Would you please copy each line of the data in which the string "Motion" occurs?

◇ ◇ ◇ ◇ ◇

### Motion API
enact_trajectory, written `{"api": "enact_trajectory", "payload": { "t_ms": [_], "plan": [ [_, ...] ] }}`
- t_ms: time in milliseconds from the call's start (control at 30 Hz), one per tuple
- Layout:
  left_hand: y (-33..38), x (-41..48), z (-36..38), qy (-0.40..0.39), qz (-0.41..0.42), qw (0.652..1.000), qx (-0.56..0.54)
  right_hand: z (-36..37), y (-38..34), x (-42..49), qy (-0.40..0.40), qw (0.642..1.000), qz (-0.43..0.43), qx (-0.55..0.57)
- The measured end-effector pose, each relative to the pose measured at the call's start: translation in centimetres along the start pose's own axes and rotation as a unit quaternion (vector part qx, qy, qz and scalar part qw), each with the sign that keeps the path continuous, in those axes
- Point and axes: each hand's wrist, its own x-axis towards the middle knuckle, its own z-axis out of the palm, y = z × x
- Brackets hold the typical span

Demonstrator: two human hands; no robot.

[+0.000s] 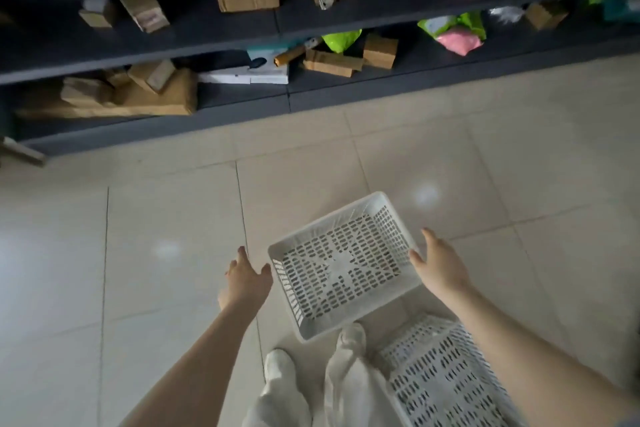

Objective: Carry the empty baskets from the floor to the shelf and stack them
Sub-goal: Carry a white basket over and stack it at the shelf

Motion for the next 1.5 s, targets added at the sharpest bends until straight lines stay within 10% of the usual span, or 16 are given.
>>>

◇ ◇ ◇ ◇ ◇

▸ ANSWER TO THE PROBLEM:
### Motion API
Motion for the next 1.5 s, targets added at the sharpest bends until straight lines stay within 10% of the usual span, or 16 are given.

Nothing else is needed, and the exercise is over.